Defense Bill Would Expand U.S. Missile-Defense Policy
Reservist survivor benefits, Guard bonuses also addressed

In a potentially momentous departure from longstanding law, the fiscal 2017 defense policy bill Congress will send President Barack Obama in the coming days would expand the aims of America’s strategic missile-defense policy.
In 1999, Washington enacted a law that expressed the purpose of U.S. defenses against intercontinental ballistic missiles as “limited.” The concern then was that endorsing a more expansive system would lead to fielding of an unnecessarily costly shield and would confirm fears in Russia and China that incipient U.S. antimissile systems were aimed at taking out those nations’ nuclear deterrents.
Now, the new defense policy measure will remove the word “limited” and replace it with the word “robust.”
Trent Franks, R-Ariz., the House’s main advocate for making the change, said in a statement to CQ Roll Call that he is “deeply encouraged” by the conference outcome.

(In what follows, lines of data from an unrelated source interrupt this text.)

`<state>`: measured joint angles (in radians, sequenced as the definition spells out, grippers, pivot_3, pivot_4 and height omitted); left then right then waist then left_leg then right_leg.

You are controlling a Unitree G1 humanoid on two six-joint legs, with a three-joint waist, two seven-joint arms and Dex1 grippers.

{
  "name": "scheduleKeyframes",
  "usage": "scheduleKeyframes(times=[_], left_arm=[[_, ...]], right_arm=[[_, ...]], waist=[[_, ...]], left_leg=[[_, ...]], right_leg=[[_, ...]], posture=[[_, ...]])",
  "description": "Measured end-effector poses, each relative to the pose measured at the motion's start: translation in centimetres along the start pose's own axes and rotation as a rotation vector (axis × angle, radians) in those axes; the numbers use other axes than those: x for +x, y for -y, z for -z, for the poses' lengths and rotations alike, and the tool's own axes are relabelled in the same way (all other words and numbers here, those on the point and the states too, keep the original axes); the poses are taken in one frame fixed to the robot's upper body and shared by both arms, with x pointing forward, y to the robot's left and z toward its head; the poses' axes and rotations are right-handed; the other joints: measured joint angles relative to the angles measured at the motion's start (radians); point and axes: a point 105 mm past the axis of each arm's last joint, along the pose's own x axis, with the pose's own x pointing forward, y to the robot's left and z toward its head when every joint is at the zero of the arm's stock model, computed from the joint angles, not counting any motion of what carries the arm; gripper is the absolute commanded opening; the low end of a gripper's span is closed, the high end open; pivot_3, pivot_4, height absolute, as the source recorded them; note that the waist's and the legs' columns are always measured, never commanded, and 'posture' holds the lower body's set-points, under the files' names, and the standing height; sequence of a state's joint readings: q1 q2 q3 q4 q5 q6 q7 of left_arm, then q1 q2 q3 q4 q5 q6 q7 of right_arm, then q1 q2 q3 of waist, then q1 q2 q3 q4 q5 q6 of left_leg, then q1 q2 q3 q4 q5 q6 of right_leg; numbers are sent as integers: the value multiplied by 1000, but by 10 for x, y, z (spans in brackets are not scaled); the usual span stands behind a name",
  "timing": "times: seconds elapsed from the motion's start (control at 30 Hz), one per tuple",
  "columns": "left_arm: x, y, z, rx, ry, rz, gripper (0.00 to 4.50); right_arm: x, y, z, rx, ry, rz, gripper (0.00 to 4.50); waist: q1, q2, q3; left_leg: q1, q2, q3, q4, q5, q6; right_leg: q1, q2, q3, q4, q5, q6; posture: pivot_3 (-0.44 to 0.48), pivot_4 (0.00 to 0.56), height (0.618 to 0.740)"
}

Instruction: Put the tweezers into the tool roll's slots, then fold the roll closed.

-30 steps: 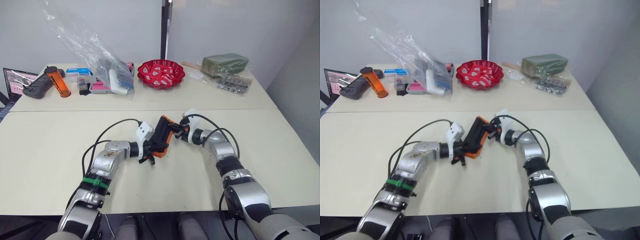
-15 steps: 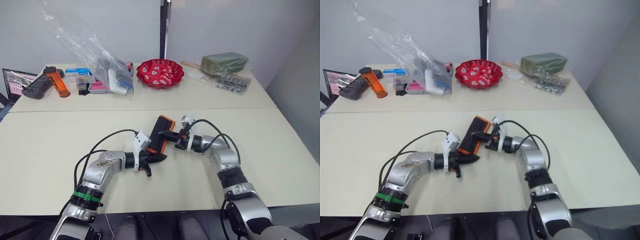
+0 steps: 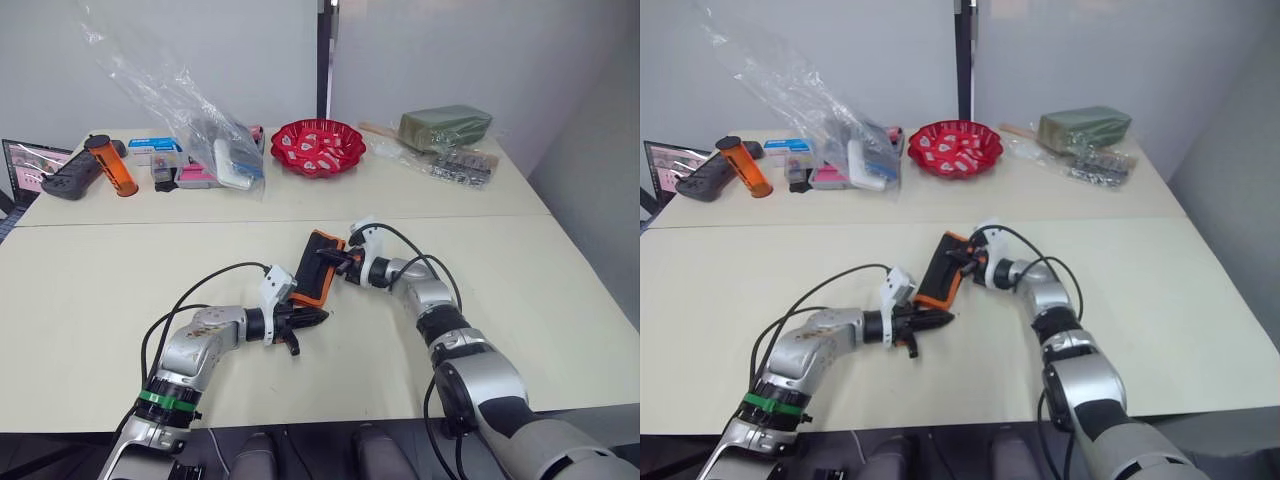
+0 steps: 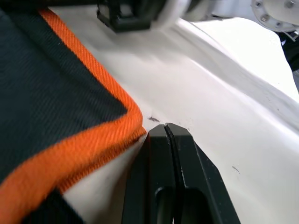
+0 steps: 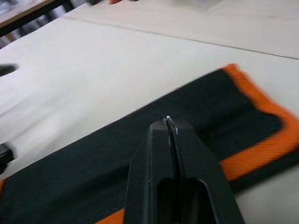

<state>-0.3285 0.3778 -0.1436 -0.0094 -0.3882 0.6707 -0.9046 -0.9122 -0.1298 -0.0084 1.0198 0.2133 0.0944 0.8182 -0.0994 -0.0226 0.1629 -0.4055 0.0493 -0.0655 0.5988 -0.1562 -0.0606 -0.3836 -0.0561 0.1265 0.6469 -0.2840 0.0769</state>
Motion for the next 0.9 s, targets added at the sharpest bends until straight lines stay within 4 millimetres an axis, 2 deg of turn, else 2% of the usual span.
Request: scheduleKeyframes(times=[0.17, 0.27, 0.33, 0.43, 0.53, 0.6, 0.67, 0.83, 0.9], left_arm=[[-8, 1, 3, -15, 23, -32, 17], [-13, 0, -4, -1, 86, -58, 17], [-26, -1, -32, 46, 199, -98, 17], [-56, -3, -68, 179, 280, -200, 17], [-87, -2, -91, 224, 386, -297, 17], [-103, -1, -95, 205, 435, -334, 17], [-119, -3, -87, 180, 414, -383, 0], [-186, -19, -45, 152, 255, -606, 1499], [-200, -22, -34, 158, 208, -655, 2156]], right_arm=[[2, 12, -4, 15, 8, 80, 0], [-1, 13, -8, 13, 35, 71, 0], [-11, 15, -15, 12, 80, 30, 0], [-28, 2, -38, -35, 198, -111, 0], [-61, -7, -65, -130, 257, -210, 0], [-80, -8, -75, -182, 251, -229, 0], [-98, -6, -74, -226, 209, -236, 577], [-150, 21, -50, -275, 83, -126, 2223], [-157, 24, -43, -293, 74, -104, 2899]], waist=[[-1, 0, 0], [-2, 0, 2], [2, -1, 7], [4, -1, 10], [9, 0, 11], [14, 0, 11], [17, -1, 11], [17, -2, 13], [20, -3, 14]], left_leg=[[0, 0, 0, 0, 0, 0], [-3, 0, 0, 0, 0, 0], [-9, 0, -1, 1, 0, 0], [-13, 0, -2, 1, 0, 0], [-16, -1, -3, 1, -2, -3], [-17, -1, -4, 0, -3, -2], [-17, -1, -4, 0, -3, -2], [-16, -1, -3, -1, -3, -2], [-16, -1, -3, 0, -3, -2]], right_leg=[[0, 0, 0, 0, 0, 0], [-3, 0, 0, 0, 0, 0], [-7, 0, 0, 0, 1, 0], [-8, 0, -1, -1, 0, 1], [-9, -2, -3, -2, 2, -2], [-9, -2, -4, -4, 2, -2], [-10, -2, -4, -5, 2, -3], [-11, -2, -3, -5, -2, -3], [-11, -2, -3, -5, -4, -1]], posture=[[0, 150, 740], [0, 150, 740], [0, 150, 740], [0, 150, 740], [0, 150, 740], [0, 150, 740], [0, 150, 740], [0, 150, 740], [0, 150, 740]])
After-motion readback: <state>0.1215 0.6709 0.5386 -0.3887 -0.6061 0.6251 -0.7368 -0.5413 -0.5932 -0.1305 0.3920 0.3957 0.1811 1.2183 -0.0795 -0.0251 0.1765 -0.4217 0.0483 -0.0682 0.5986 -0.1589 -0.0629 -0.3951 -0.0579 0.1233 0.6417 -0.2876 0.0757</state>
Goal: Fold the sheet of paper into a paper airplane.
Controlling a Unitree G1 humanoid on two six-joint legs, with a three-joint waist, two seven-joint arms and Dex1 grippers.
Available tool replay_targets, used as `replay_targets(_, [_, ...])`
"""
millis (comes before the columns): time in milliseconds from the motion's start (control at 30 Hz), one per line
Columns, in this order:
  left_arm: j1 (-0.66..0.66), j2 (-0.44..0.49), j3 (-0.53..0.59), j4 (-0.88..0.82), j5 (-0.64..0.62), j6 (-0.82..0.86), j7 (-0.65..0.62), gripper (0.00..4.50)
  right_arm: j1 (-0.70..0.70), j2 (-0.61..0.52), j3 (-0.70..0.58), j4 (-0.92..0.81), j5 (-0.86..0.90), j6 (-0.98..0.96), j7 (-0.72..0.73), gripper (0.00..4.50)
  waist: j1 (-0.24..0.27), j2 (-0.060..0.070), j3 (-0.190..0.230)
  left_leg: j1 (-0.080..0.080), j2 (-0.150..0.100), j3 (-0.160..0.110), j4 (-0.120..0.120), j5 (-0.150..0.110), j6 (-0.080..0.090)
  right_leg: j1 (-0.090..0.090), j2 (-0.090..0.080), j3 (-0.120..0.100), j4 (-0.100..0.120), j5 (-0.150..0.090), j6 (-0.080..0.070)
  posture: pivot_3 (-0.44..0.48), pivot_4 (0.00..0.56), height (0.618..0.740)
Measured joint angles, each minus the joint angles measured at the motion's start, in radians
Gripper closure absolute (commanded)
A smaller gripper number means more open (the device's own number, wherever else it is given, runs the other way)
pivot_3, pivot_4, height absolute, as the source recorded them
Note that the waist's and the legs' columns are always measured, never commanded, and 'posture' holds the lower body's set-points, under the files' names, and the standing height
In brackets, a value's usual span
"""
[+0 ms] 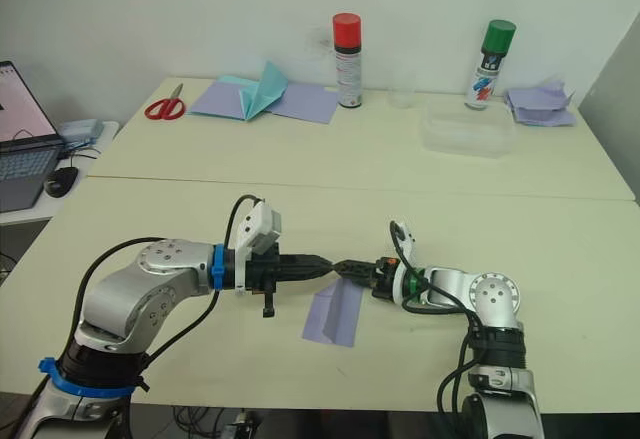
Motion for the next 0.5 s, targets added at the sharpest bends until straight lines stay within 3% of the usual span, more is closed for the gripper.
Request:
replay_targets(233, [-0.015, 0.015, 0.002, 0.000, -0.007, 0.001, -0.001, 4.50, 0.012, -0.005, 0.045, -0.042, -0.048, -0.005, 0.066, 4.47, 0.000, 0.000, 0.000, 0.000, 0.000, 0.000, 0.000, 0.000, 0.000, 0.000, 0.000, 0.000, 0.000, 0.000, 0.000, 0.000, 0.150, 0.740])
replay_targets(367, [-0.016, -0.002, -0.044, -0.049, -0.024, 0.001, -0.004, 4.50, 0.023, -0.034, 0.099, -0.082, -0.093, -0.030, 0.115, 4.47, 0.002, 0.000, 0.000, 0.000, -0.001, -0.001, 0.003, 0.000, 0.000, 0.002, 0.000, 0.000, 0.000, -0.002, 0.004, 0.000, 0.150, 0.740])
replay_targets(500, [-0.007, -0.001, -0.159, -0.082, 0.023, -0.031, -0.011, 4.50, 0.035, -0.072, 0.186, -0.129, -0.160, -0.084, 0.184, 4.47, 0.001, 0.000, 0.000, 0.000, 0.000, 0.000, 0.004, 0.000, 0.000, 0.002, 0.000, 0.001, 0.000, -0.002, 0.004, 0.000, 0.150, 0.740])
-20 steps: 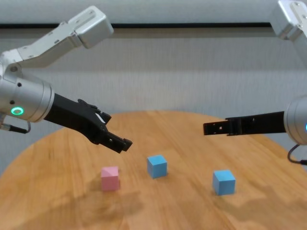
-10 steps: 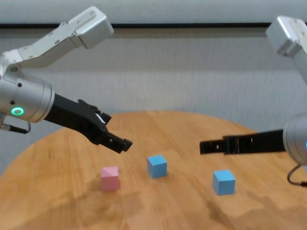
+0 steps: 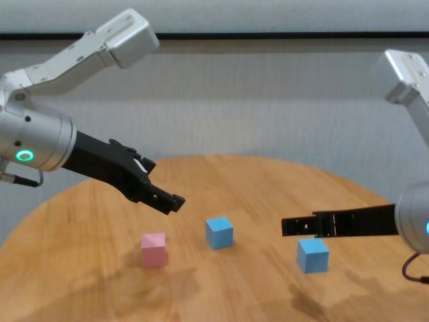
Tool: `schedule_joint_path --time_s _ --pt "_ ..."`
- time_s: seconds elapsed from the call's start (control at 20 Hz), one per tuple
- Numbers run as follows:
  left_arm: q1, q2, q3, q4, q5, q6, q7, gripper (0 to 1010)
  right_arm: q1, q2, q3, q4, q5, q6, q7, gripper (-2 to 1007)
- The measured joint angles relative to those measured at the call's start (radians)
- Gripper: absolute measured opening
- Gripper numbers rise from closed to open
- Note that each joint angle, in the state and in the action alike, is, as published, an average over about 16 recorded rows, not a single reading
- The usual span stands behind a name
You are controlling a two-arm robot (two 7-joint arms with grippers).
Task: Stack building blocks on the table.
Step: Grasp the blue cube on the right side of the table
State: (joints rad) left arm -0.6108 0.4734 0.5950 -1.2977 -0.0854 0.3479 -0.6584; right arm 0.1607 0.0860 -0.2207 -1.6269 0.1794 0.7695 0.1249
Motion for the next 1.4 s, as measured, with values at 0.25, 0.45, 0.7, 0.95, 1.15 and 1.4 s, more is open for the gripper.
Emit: schedule_joint_path --time_s 0.25,0.45,0.7,0.95,1.15,1.4 --pt "0.0 0.0 0.0 0.0 0.0 0.0 0.0 1002 0.002 -0.005 -0.004 0.024 -0.015 -0.008 0.006 1000" --pt "0.0 0.0 0.0 0.001 0.0 0.0 0.0 1002 0.005 -0.008 -0.008 0.039 -0.028 -0.012 0.009 1000" --pt "0.0 0.0 0.0 0.001 0.0 0.0 0.0 1002 0.009 -0.013 -0.01 0.056 -0.043 -0.016 0.012 1000" --pt "0.0 0.0 0.0 0.001 0.0 0.0 0.0 1002 0.012 -0.019 -0.01 0.068 -0.058 -0.021 0.013 1000" --pt "0.0 0.0 0.0 0.001 0.0 0.0 0.0 1002 0.015 -0.024 -0.009 0.078 -0.07 -0.025 0.013 1001" --pt "0.0 0.0 0.0 0.001 0.0 0.0 0.0 1002 0.021 -0.031 -0.007 0.09 -0.086 -0.029 0.012 1001"
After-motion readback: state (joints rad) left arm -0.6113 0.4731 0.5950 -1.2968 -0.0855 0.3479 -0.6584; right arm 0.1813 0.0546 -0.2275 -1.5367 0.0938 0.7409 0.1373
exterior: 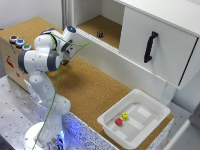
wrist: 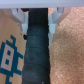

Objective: Go open the drawer

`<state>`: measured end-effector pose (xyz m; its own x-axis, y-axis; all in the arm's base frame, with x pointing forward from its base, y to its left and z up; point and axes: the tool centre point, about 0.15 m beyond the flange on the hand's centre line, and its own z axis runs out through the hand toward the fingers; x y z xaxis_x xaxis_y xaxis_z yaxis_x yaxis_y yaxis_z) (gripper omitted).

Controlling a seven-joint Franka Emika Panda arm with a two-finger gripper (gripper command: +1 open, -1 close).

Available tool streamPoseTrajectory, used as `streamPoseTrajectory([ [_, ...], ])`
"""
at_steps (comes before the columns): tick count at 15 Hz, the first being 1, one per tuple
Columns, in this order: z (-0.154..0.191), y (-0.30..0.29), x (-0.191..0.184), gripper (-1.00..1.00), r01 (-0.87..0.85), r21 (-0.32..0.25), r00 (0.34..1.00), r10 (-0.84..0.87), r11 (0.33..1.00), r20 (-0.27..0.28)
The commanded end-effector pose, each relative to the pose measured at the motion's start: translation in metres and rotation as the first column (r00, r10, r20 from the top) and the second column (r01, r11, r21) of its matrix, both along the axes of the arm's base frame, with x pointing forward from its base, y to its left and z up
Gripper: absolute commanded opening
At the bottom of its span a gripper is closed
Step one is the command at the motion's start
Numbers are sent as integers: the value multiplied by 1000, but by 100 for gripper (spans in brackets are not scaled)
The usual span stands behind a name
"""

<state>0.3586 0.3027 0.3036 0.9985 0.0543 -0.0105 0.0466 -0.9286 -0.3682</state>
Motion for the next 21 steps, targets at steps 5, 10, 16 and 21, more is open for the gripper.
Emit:
streamPoseTrajectory([
  [5,-29,-71,3,-100,5,40,1000,-4,999,-9],
  [10,-28,-102,6,-100,37,36,999,-37,999,-6],
  [16,-21,-145,9,-100,109,15,994,-109,994,2],
  [21,-10,-174,7,100,181,-7,983,-181,983,1],
])
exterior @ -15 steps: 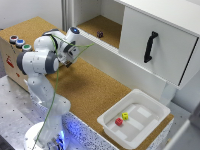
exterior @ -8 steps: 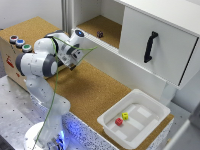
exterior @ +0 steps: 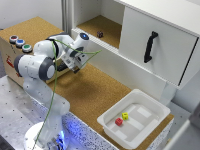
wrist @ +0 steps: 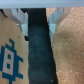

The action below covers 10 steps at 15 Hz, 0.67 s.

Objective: Go open the drawer

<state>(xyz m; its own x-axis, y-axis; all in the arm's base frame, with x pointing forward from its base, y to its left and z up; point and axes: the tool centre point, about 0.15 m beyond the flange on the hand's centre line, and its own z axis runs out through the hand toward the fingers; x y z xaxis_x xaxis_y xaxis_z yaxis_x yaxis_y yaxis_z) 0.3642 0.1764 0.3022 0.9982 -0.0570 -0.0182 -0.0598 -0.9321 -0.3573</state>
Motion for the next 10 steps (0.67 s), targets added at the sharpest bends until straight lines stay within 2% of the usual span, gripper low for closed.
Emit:
streamPoseTrajectory([
  [1,0,-49,0,100,77,-11,997,-77,997,25],
  [4,21,-48,-4,100,85,-47,995,-83,995,57],
  [7,40,-23,-5,100,55,-136,995,-43,989,93],
  [10,75,-3,-15,100,77,-253,986,-35,965,165],
])
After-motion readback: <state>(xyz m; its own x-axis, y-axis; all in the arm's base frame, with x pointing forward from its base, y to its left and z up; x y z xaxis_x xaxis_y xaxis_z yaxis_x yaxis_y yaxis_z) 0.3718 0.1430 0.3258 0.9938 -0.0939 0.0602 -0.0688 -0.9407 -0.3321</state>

“This signals a clear, bipartisan shift in how Congress thinks about Missile Defense, and it will allow the U.S. to close the growing capability gap rather than lagging behind the missile threat,” Franks said. “Furthermore, the American people rightly reject the notion that we can rely on Mutually Assured Destruction to deter irrational rogue states from developing and deploying nuclear weapons and the means to use them.”
But arms control groups consider the change in language worrisome. They worry that Russia and China will read the change as confirmation of their fears about the threat America’s antimissile systems pose to Moscow and Beijing — and those fears, in turn, could lead to a cycle of military action and reaction.
The defense authorization conference report appears to attempt to allay such fears. “The conferees note, nothing in this legislative provision requires or directs the development of missile defenses against any country or its strategic nuclear forces.”
But critics still believe the change will be potentially destabilizing.
Stephen Young, a senior analyst at the Union of Concerned Scientists, called the policy revision a “serious mistake.”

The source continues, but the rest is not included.